Where a line of the listing below includes the word "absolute", reproduce that line.
··········
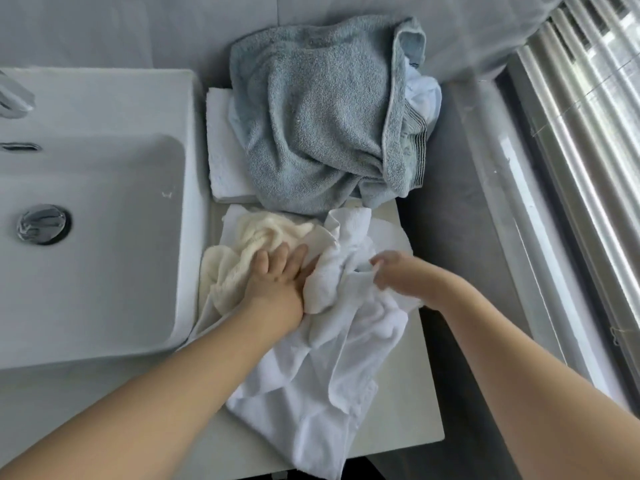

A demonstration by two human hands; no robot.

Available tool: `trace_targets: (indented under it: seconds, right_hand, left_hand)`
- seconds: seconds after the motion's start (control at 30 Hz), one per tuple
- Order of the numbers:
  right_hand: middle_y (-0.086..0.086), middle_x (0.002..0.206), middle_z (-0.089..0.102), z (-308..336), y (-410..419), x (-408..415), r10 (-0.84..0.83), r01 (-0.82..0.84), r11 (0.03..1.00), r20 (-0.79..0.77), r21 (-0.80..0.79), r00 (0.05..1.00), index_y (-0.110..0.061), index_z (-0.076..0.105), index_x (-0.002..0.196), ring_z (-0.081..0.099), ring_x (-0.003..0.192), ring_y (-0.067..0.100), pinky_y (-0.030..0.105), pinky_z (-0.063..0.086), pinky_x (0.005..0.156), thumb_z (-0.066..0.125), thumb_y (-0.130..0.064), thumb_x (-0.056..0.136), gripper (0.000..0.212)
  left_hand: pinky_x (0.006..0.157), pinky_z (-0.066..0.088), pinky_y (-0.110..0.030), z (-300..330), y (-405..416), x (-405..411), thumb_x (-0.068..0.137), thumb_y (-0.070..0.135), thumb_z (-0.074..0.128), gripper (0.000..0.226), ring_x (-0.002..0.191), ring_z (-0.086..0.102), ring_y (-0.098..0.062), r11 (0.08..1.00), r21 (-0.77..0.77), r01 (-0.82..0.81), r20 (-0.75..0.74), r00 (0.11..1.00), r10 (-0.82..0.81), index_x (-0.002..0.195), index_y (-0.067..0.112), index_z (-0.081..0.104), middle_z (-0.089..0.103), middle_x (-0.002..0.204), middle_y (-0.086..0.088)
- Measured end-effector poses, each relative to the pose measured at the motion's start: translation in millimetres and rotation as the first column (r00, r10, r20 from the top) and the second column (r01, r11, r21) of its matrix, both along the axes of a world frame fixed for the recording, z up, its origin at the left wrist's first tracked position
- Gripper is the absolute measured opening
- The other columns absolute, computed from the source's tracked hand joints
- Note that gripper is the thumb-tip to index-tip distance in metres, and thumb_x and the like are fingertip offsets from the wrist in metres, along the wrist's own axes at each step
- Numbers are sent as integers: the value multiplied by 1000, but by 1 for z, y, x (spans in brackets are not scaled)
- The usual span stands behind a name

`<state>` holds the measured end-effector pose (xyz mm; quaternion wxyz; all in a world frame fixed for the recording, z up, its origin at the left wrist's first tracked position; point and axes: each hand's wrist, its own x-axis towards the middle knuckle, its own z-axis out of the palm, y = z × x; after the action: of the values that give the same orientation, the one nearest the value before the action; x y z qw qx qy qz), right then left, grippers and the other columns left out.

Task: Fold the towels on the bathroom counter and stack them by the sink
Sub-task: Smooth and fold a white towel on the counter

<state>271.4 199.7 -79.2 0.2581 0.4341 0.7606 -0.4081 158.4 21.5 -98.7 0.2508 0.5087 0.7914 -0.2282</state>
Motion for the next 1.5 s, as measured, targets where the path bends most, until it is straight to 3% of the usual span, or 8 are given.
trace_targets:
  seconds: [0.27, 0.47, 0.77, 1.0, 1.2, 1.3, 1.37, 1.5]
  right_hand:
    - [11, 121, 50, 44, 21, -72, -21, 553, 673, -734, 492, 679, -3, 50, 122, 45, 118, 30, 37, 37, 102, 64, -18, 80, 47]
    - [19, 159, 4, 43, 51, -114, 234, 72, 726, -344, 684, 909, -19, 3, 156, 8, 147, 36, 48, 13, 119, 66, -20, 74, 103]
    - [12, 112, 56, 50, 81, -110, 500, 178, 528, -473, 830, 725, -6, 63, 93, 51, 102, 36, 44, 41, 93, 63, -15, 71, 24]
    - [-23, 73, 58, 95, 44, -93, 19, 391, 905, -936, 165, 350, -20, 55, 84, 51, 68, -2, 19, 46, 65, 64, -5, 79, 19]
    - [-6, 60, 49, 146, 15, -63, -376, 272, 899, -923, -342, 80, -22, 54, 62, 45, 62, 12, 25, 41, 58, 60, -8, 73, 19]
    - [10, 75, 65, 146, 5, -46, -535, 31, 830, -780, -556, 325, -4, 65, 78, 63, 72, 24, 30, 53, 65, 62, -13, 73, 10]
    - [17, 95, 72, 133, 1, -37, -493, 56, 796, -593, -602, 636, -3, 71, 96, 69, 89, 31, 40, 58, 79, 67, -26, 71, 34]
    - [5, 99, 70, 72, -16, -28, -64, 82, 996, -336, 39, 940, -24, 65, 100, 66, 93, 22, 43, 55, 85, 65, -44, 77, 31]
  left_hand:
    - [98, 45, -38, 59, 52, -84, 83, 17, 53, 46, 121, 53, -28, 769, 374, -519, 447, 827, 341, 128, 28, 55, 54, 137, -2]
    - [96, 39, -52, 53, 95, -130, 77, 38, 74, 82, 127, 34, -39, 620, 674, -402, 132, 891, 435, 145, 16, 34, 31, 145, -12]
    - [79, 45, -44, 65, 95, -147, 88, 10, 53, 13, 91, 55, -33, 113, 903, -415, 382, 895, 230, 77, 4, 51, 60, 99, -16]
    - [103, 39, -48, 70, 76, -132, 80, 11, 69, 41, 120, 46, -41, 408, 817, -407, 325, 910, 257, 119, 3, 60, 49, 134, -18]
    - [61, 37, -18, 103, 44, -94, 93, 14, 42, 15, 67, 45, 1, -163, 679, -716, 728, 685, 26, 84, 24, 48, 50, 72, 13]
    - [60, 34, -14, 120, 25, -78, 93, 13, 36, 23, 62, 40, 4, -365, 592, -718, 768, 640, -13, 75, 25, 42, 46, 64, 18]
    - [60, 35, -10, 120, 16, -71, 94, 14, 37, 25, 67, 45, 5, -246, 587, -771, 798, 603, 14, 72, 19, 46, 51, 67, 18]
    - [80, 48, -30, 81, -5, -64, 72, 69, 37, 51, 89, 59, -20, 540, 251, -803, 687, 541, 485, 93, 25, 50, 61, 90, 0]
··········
| ANSWER TO THIS EXERCISE |
- Gripper is the absolute measured opening
- The other columns absolute, computed from the source's tracked hand joints

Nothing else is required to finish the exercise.